----- Supplied data -----
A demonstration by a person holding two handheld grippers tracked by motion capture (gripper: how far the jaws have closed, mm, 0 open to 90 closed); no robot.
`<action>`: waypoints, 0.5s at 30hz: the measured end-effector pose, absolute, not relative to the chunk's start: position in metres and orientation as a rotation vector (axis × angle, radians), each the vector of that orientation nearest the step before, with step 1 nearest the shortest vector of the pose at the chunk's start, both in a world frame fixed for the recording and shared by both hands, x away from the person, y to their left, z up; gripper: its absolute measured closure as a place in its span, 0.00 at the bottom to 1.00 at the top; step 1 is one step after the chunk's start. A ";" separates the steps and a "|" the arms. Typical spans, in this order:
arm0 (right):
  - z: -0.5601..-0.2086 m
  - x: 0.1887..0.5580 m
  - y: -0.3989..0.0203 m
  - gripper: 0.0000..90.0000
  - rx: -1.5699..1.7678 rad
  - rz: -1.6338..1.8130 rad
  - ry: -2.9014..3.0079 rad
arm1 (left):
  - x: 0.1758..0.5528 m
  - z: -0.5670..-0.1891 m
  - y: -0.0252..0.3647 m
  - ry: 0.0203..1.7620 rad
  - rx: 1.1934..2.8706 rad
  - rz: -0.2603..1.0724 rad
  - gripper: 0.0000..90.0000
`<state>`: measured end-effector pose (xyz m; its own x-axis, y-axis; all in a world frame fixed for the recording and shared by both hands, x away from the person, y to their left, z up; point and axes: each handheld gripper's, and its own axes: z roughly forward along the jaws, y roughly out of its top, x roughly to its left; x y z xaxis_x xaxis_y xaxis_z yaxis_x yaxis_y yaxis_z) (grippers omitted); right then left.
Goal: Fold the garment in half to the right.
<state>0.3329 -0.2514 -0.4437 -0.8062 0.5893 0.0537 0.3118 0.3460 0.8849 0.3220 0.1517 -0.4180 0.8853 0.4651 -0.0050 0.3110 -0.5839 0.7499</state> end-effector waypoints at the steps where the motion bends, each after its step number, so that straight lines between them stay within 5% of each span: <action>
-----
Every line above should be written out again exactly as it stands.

Exercise answer –
A demonstration by a person holding two handheld grippers tracked by motion capture (gripper: how far the jaws have closed, mm, 0 open to 90 closed); no robot.
`<action>`: waypoints, 0.5s at 30hz: the measured end-effector pose, absolute, not relative to the chunk's start: position in metres and orientation as a rotation vector (axis × angle, radians), each the vector of that orientation nearest the step before, with step 1 nearest the shortest vector of the pose at the chunk's start, both in a world frame fixed for the recording and shared by both hands, x away from the person, y to their left, z up; gripper: its absolute measured closure as a place in its span, 0.00 at the bottom to 1.00 at the top; step 1 is one step after the chunk's start. A ";" separates the steps and a "|" the arms. Typical spans, in this order:
arm0 (right):
  - z: -0.5601..-0.2086 m
  - x: 0.1887..0.5580 m
  - y: -0.3989..0.0203 m
  - gripper: 0.0000..90.0000
  - rx: -1.5699..1.7678 rad
  - rz: -1.6338..1.8130 rad
  - ry: -2.9014..3.0079 rad
arm1 (left):
  - x: 0.1758..0.5528 m
  - z: -0.5670..-0.1891 m
  - y: -0.0252..0.3647 m
  - ry: 0.0203..1.7620 rad
  - rx: 1.1934..2.8706 rad
  - rz: -0.2603..1.0724 rad
  - gripper: 0.0000..90.0000
`<state>`: measured end-effector pose (xyz m; its own x-axis, y-axis; all in a world frame fixed for the recording and shared by both hands, x away from the person, y to their left, z up; point and axes: each handheld gripper's, and its own axes: z roughly forward along the jaws, y roughly out of its top, x roughly to its left; x y z xaxis_x xaxis_y xaxis_z yaxis_x yaxis_y yaxis_z) (grippers omitted); right then left.
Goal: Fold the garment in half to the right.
<state>0.3329 -0.2514 -0.4437 -0.8062 0.5893 0.0537 0.3118 0.3460 0.8849 0.3220 0.1517 -0.4180 0.8853 0.4651 -0.0050 0.3110 -0.5839 0.7499</state> end-effector waypoints at the steps where the motion bends, each after its step number, so that straight lines between them stay within 5% of each span: <action>

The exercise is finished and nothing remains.